## TASK TO COMPLETE
Taking the first line of the listing as the start and the line containing "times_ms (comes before" as the end, reproduce everything in between exactly, both ends included.
----
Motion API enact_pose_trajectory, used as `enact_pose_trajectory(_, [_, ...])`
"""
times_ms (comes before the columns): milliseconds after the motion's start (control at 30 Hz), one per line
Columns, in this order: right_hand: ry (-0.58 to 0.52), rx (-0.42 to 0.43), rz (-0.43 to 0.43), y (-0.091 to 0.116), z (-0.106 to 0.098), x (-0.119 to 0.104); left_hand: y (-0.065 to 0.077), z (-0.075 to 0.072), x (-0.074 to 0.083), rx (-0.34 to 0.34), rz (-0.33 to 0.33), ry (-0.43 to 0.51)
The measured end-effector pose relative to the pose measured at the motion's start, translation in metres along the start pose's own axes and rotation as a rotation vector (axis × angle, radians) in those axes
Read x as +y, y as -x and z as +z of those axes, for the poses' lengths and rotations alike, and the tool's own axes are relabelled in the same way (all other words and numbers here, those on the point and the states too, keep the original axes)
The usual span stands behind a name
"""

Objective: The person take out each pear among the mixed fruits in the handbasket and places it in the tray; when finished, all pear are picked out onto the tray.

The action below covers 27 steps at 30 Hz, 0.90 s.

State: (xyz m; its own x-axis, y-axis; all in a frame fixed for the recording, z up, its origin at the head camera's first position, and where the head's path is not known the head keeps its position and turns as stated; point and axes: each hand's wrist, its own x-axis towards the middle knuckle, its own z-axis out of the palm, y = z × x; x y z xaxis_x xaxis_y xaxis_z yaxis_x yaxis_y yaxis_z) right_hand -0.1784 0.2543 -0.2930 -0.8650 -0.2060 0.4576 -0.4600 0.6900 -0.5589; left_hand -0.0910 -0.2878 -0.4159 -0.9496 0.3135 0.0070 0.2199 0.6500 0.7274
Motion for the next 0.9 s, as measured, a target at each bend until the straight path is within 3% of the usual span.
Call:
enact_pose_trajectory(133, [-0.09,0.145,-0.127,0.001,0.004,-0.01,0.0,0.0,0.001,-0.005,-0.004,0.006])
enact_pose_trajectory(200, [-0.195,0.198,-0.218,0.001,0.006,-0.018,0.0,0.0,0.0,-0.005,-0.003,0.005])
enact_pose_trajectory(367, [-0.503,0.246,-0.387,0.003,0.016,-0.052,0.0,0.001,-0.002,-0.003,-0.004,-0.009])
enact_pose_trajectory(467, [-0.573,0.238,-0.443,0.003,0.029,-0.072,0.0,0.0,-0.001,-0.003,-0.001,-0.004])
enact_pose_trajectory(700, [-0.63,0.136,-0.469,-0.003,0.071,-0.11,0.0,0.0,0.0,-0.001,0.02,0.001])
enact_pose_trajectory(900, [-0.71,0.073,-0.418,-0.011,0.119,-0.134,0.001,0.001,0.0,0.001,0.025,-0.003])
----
## FINAL ANSWER
Motion API enact_pose_trajectory, used as `enact_pose_trajectory(_, [_, ...])`
"""
times_ms (comes before the columns): milliseconds after the motion's start (control at 30 Hz), one per line

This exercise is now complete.